No line before the one containing "find the lime" is to be output; retype exactly that line and all lines that follow it to the end of the records.
___ PROVIDED MATERIAL
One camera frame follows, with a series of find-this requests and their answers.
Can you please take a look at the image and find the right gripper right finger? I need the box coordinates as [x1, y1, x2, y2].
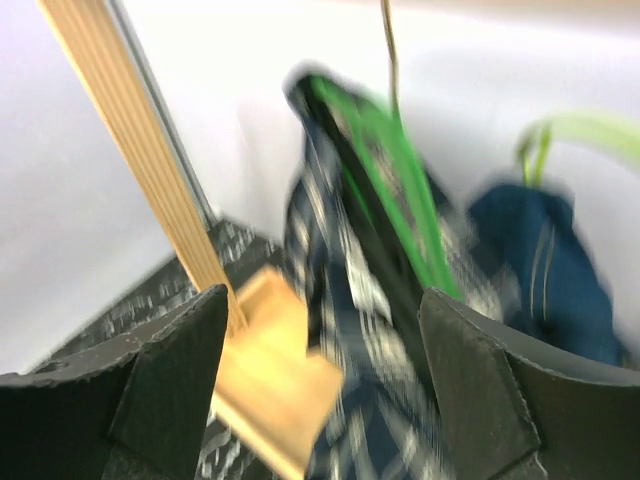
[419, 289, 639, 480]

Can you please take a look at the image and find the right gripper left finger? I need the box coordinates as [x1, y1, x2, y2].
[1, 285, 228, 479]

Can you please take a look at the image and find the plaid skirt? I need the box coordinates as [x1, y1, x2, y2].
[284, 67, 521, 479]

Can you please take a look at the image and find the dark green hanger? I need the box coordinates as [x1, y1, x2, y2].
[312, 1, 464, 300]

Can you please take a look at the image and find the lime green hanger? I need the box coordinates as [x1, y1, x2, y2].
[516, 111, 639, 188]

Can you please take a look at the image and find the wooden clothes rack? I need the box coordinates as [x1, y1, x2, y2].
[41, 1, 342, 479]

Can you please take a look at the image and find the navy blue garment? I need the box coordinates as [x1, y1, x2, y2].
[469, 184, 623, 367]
______
WRITTEN SOLUTION:
Can you please take a look at the image and find the lime green hanger? I need the box coordinates as [x1, y1, x2, y2].
[516, 111, 639, 188]

Can you please take a look at the image and find the wooden clothes rack? I need the box coordinates as [x1, y1, x2, y2].
[41, 1, 342, 479]

Can you please take a look at the image and find the navy blue garment? I need the box coordinates as [x1, y1, x2, y2].
[469, 184, 623, 367]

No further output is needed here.